Copy out the data word for word, without any of its pictures.
(Information provided Opens)
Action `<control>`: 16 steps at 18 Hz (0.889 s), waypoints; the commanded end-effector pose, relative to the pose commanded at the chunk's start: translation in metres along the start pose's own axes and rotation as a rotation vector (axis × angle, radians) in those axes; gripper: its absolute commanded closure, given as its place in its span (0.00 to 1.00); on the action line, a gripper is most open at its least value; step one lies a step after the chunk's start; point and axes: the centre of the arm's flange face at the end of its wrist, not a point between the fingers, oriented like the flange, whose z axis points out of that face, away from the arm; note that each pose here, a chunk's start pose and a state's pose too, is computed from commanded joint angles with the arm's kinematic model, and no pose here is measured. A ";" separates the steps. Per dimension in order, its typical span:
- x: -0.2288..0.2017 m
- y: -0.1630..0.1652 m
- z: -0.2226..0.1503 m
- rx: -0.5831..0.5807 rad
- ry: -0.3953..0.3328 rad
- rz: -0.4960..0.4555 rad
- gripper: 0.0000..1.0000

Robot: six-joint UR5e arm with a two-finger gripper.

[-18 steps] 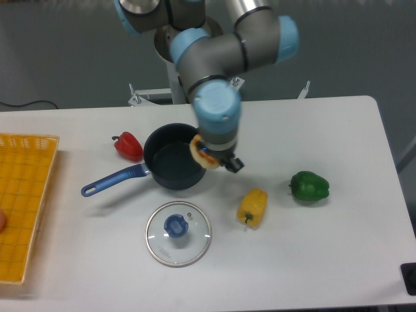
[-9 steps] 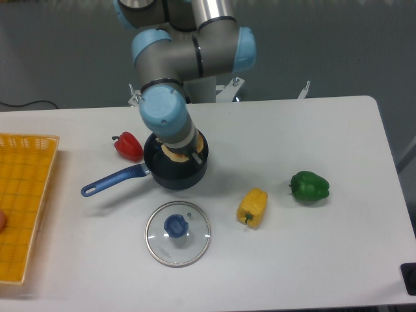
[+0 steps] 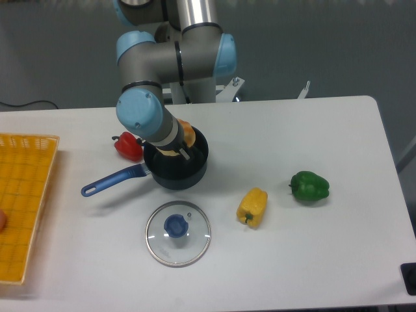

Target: Place the donuts in the pot

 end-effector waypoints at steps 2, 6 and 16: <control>0.000 -0.001 -0.001 -0.001 -0.001 0.001 0.50; -0.004 -0.003 -0.002 0.000 -0.004 0.004 0.43; -0.050 0.029 -0.053 0.144 -0.095 -0.095 0.00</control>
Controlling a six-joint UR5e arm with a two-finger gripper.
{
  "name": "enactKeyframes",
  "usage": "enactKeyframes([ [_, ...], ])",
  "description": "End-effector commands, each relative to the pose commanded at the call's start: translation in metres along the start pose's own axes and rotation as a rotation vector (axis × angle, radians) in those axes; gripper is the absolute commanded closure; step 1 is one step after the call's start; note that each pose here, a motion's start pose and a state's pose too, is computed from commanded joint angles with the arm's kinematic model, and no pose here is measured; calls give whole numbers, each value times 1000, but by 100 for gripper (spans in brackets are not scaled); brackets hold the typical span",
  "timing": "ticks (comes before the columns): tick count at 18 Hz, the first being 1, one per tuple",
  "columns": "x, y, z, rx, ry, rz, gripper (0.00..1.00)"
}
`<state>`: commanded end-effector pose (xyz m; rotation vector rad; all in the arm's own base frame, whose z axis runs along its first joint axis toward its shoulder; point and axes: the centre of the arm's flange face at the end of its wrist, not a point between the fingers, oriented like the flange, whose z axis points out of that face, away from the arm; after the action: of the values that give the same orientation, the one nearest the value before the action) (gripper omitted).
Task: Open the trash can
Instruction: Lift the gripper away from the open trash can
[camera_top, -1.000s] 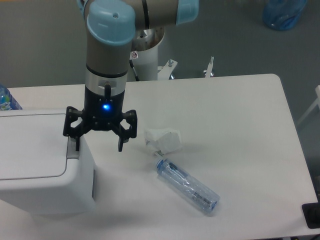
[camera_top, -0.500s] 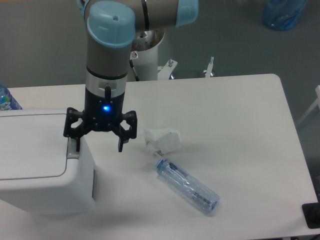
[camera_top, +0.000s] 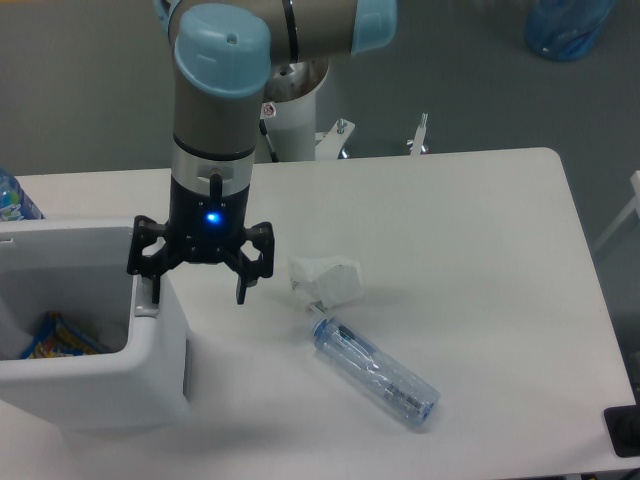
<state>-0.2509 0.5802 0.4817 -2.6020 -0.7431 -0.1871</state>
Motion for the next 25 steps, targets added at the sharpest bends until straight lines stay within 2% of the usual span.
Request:
enactKeyframes([
  [6, 1, -3, -5, 17, -6, 10, 0],
  [11, 1, -19, -29, 90, -30, 32, 0],
  [15, -38, -29, -55, 145, -184, 27, 0],
  [20, -91, -35, -89, 160, -325, 102, 0],
  [25, -140, -29, -102, 49, -494, 323, 0],
])
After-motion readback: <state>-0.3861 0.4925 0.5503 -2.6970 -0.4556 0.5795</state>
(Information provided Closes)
Written answer:
Action `<control>`: 16 steps at 18 Hz (0.889 s), waypoints; the commanded end-effector pose, relative to the pose commanded at the chunk's start: translation in metres along the start pose's own axes and rotation as a rotation vector (axis × angle, radians) in those axes; gripper: its absolute commanded closure, given as its place in its span (0.00 to 1.00); on the action line, a gripper is most open at its least value; step one lies a step after the chunk's start; point and axes: the centre of the arm's flange face at the end of its wrist, not a point between the fingers, oriented like the flange, whose z axis points out of that face, away from the arm; note that each pose here, a chunk's start pose and a state's pose too, is computed from commanded joint angles with the arm's kinematic model, and no pose here is measured. A ";" separates the steps. Per dimension in order, its typical span:
- x: -0.2288..0.2017 m
- y: -0.1630..0.1652 m
- z: -0.2226..0.1503 m
- rx: -0.5831..0.5807 rad
- ry: -0.3953..0.3328 rad
- rz: -0.4960..0.4555 rad
- gripper: 0.0000..1.0000

Robot: six-joint UR5e arm with a two-finger gripper.

[-18 steps] 
[-9 steps] 
[+0 steps] 

Target: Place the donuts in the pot

 end-effector waypoints at steps 2, 6 and 16: <control>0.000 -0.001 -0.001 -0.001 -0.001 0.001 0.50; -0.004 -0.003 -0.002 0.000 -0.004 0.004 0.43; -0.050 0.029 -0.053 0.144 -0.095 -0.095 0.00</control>
Controlling a six-joint UR5e arm with a two-finger gripper.
{
  "name": "enactKeyframes",
  "usage": "enactKeyframes([ [_, ...], ])",
  "description": "End-effector commands, each relative to the pose commanded at the call's start: translation in metres along the start pose's own axes and rotation as a rotation vector (axis × angle, radians) in those axes; gripper is the absolute commanded closure; step 1 is one step after the call's start; note that each pose here, a motion's start pose and a state's pose too, is computed from commanded joint angles with the arm's kinematic model, and no pose here is measured; calls give whole numbers, each value times 1000, but by 100 for gripper (spans in brackets are not scaled); brackets hold the typical span",
  "timing": "ticks (comes before the columns): tick count at 18 Hz, the first being 1, one per tuple",
  "columns": "x, y, z, rx, ry, rz, gripper (0.00..1.00)"
}
`<state>`: commanded end-effector pose (xyz m; rotation vector rad; all in the arm's own base frame, whose z axis runs along its first joint axis toward its shoulder; point and axes: the centre of the arm's flange face at the end of its wrist, not a point between the fingers, oriented like the flange, whose z axis points out of that face, away from the arm; after the action: of the values that give the same orientation, the one nearest the value before the action) (gripper omitted).
Task: Open the trash can
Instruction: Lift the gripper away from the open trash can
[camera_top, -1.000s] 
[camera_top, -0.500s] 
[camera_top, +0.000s] 
<state>-0.2509 0.5802 0.4817 -2.6020 -0.7431 -0.1871</state>
Motion for the next 25 steps, targets added at the sharpest bends until straight lines stay within 2% of the usual span.
Request:
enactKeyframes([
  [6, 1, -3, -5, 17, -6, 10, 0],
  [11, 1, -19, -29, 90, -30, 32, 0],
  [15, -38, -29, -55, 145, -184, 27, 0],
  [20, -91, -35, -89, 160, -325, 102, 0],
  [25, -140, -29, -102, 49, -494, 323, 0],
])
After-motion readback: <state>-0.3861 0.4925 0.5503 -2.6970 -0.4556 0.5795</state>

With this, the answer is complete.